▶ [Task description]:
Would you restate all the data that follows, word for word?

▶ [Data excerpts]:
---------------

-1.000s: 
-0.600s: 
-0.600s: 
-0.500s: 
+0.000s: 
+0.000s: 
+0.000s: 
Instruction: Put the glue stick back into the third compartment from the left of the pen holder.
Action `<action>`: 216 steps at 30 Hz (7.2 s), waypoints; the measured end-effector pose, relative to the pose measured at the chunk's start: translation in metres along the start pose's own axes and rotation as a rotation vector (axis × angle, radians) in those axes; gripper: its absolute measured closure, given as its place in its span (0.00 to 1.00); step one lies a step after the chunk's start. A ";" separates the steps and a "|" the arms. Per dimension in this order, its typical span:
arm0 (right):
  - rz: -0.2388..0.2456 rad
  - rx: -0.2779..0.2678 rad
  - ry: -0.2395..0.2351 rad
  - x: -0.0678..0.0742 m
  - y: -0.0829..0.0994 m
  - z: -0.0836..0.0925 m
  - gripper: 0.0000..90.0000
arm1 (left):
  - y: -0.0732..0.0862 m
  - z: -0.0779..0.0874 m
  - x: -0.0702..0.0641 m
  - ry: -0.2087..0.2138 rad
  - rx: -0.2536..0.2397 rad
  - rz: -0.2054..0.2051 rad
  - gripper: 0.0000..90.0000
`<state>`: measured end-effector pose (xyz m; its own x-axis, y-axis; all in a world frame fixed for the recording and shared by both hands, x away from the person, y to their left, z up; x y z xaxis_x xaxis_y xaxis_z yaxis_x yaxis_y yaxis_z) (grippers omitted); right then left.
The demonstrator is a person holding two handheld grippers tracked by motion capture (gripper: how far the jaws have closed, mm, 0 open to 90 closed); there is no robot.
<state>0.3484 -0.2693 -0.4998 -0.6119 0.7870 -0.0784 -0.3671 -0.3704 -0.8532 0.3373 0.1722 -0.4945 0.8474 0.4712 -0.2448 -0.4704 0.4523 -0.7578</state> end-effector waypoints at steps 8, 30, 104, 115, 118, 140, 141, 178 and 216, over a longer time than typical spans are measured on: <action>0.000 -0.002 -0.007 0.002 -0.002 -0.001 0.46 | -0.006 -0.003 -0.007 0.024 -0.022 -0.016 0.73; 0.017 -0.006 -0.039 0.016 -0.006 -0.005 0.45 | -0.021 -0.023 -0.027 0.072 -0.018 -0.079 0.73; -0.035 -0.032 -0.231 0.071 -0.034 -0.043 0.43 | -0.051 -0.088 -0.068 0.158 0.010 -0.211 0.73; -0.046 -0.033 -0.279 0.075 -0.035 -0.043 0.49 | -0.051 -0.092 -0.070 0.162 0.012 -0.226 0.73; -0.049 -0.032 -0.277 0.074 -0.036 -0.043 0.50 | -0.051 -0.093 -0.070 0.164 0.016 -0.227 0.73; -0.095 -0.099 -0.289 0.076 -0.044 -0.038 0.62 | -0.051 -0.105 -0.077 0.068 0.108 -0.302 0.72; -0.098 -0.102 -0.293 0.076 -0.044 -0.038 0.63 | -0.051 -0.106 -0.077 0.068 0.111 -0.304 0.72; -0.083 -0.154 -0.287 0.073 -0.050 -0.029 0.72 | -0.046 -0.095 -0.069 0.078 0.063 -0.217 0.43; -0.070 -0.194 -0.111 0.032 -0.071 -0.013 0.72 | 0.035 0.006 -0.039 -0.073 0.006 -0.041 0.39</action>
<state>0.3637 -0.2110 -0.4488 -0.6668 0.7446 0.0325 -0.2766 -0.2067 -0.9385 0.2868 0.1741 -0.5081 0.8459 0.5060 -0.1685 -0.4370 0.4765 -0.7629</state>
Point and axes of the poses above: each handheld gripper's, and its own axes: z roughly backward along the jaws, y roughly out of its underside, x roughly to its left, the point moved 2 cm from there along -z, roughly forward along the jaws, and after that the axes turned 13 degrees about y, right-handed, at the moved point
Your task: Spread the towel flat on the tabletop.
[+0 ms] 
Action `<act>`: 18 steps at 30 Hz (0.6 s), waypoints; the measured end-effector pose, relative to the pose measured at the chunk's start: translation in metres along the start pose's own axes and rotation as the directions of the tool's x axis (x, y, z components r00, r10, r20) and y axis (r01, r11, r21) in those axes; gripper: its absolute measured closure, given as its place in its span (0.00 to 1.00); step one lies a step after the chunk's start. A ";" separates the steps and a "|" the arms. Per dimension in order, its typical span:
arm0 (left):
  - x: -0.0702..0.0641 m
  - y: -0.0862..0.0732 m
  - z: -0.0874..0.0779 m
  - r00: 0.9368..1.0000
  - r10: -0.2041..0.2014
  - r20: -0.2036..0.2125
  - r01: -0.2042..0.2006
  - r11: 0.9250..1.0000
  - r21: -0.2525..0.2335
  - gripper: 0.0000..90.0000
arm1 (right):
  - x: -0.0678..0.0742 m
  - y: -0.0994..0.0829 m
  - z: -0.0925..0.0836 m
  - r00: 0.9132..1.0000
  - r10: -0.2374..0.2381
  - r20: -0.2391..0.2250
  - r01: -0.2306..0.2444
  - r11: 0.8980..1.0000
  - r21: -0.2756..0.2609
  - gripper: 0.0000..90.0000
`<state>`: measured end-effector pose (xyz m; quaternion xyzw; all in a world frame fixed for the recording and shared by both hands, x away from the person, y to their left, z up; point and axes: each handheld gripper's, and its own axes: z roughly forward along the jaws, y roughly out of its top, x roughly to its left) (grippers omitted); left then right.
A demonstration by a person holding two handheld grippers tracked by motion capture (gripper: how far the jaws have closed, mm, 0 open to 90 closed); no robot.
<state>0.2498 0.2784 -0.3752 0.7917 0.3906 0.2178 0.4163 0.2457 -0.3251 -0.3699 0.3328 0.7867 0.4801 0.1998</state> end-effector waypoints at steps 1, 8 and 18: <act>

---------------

▶ [Written solution]:
-1.000s: 
-0.600s: 
-0.600s: 
-0.500s: 
+0.000s: 
+0.000s: 
+0.000s: 
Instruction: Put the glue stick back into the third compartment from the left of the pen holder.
Action `<action>`: 216 steps at 30 Hz (7.2 s), waypoints; the measured end-effector pose, relative to the pose measured at the chunk's start: translation in metres along the start pose's own axes and rotation as a rotation vector (axis × angle, radians) in those axes; gripper: its absolute measured closure, given as its place in its span (0.00 to 1.00); step one lies a step after the chunk's start. A ";" separates the steps and a "|" the arms. Per dimension in this order, its typical span:
arm0 (right):
  - rz: -0.2388..0.2456 rad
  - rx: -0.2779..0.2678 rad
  - ry: -0.2395..0.2351 rad
  - x: -0.0678..0.0742 m
  - y: -0.0829..0.0994 m
  - z: -0.0836..0.0925 m
  - gripper: 0.0000..90.0000
arm1 (left):
  - y: -0.0732..0.0862 m
  - z: -0.0779..0.0874 m
  - x: -0.0702..0.0641 m
  - ry: -0.2087..0.2138 rad
  - rx: -0.2536..0.2397 rad
  - rz: -0.2054..0.2051 rad
  - gripper: 0.0000..90.0000
`<state>`: measured end-effector pose (xyz m; its own x-axis, y-axis; all in a world frame fixed for the recording and shared by both hands, x away from the person, y to their left, z up; x y z xaxis_x xaxis_y xaxis_z yaxis_x yaxis_y yaxis_z) (grippers omitted); right then left.
The demonstrator is a person holding two handheld grippers tracked by motion capture (gripper: how far the jaws have closed, mm, 0 open to 90 closed); there is no robot.
<state>0.3484 -0.2693 -0.4998 -0.6119 0.7870 -0.0784 -0.3671 -0.3704 -0.8532 0.3373 0.1722 -0.4945 0.8474 0.4712 -0.2448 -0.4704 0.4523 -0.7578</state> end-effector waypoints at steps 8, 30, 104, 115, 118, 140, 141, 178 and 216, over a longer time than typical spans are measured on: <action>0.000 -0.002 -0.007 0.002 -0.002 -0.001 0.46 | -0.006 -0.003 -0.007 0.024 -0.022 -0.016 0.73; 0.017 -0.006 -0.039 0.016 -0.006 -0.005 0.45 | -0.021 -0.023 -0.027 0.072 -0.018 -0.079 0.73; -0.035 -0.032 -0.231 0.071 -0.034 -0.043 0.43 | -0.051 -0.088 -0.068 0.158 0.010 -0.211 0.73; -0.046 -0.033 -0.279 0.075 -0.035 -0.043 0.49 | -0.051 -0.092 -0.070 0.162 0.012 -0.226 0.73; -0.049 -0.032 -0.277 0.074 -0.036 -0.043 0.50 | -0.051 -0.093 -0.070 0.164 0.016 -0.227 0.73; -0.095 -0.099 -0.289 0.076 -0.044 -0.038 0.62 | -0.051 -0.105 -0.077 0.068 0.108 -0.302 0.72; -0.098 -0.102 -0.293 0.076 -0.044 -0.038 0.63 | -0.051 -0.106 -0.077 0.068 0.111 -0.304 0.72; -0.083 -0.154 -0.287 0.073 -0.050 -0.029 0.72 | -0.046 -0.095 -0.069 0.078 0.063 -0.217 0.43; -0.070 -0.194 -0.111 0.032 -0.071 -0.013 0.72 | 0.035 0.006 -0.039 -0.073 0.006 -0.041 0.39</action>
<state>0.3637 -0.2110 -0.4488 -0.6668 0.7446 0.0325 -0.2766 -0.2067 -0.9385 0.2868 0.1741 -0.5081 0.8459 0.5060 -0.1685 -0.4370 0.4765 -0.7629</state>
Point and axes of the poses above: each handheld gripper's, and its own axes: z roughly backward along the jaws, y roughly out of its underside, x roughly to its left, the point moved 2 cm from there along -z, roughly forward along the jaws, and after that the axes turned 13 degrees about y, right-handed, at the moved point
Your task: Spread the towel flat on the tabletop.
[+0 ms] 
Action `<act>`: 18 steps at 30 Hz (0.6 s), waypoints; the measured end-effector pose, relative to the pose measured at the chunk's start: translation in metres along the start pose's own axes and rotation as the directions of the tool's x axis (x, y, z components r00, r10, r20) and y axis (r01, r11, r21) in those axes; gripper: its absolute measured closure, given as its place in its span (0.00 to 1.00); step one lies a step after the chunk's start. A ";" separates the steps and a "|" the arms. Per dimension in order, its typical span:
arm0 (left):
  - x: -0.0702..0.0641 m
  - y: -0.0862..0.0732 m
  - z: -0.0874..0.0779 m
  - r00: 0.9368..1.0000
  - r10: -0.2041..0.2014
  - r20: -0.2036..0.2125
  - r01: -0.2042..0.2006
  - r11: 0.9250..1.0000
  - r21: -0.2525..0.2335
  - gripper: 0.0000..90.0000
arm1 (right):
  - x: -0.0678..0.0742 m
  - y: -0.0994..0.0829 m
  - z: -0.0925..0.0836 m
  - r00: 0.9132..1.0000
  - r10: -0.2374..0.2381
  - r20: -0.2391..0.2250
  - r01: -0.2306..0.2444
  - r11: 0.8980..1.0000
  - r21: -0.2756..0.2609
  - gripper: 0.0000..90.0000
`<state>`: measured end-effector pose (xyz m; quaternion xyzw; all in a world frame fixed for the recording and shared by both hands, x away from the person, y to their left, z up; point and axes: each handheld gripper's, and its own axes: z roughly forward along the jaws, y roughly out of its top, x roughly to its left) (grippers omitted); left then right.
A demonstration by a person holding two handheld grippers tracked by motion capture (gripper: how far the jaws have closed, mm, 0 open to 90 closed); no robot.
<state>0.2498 0.2784 -0.3752 0.7917 0.3906 0.2178 0.4163 0.2457 -0.3251 -0.3699 0.3328 0.7867 0.4801 0.1998</state> end-effector waypoints at steps 1, 8 and 18: <act>

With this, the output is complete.